The National Dementia Strategy in England stressed the importance of earlier diagnosis of dementia. In-depth knowledge of the experiences of patients using such services remains an evidence gap.

AIM

To increase understanding of the experiences of people developing dementia and of their carers, to inform practice and decision making.

DESIGN AND SETTING

A retrospective and prospective qualitative interview study of participants recruited from four memory clinics in London, the north-west and the north-east of England.

METHOD

Purposive sampling was used to recruit 27 individuals with memory problems and 26 supporters and carers. Interviews explored referral pathways, assessment processes, disclosure of the diagnosis, experiences of being prescribed medication to help with symptoms, and issues of risk and decision making.

RESULTS

Few participants experienced the process of memory assessment as patient centred. Where assessment processes were lengthy and drawn out, participants experienced considerable uncertainty.
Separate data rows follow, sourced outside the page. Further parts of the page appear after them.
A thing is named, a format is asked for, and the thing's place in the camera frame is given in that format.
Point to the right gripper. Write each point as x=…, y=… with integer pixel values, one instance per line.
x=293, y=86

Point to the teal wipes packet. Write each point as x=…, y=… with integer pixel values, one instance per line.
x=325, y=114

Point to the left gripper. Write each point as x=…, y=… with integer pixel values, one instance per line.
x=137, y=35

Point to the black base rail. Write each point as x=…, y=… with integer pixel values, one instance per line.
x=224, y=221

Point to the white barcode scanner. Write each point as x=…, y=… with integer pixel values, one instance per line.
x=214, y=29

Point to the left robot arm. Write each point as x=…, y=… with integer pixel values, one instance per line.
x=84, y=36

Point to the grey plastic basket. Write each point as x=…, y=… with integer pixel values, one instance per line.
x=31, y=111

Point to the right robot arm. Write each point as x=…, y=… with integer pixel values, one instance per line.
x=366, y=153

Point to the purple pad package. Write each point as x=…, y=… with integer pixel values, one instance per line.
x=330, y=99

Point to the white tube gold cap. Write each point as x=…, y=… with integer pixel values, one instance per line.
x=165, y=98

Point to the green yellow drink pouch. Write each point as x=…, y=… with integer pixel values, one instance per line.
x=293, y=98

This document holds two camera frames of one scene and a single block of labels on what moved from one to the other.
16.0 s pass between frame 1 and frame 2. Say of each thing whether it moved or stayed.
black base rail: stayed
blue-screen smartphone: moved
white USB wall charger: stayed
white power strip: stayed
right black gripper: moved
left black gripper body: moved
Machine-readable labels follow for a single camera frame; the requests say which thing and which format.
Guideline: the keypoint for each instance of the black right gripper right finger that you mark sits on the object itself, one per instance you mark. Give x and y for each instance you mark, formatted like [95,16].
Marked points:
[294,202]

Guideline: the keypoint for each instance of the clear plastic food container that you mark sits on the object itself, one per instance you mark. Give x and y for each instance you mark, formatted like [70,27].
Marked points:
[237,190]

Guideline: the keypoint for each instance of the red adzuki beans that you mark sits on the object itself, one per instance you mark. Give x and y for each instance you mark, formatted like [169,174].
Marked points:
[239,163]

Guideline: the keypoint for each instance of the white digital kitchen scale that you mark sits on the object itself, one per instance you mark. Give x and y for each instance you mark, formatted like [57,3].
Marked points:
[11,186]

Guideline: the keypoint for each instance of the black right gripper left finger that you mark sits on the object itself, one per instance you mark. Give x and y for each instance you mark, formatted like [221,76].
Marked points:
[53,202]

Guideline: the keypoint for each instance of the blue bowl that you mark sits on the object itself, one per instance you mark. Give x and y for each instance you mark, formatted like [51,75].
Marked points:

Many experienced tests and assessments as distressing, sometimes in settings that were perceived as alarming or potentially stigmatising by association. Information provision and communication were variable and practitioners were not always thought to help people to make sense of their experiences.

CONCLUSION

The transition from the early stages of cognitive impairment is not straightforward. There is potentially much uncertainty and waiting. Primary care practitioners may be better able to provide tailored support to individuals and their carers during this time if they are aware of what patients are anticipating and are informed about the diagnostic 'journey' by the insights of those who have experienced it.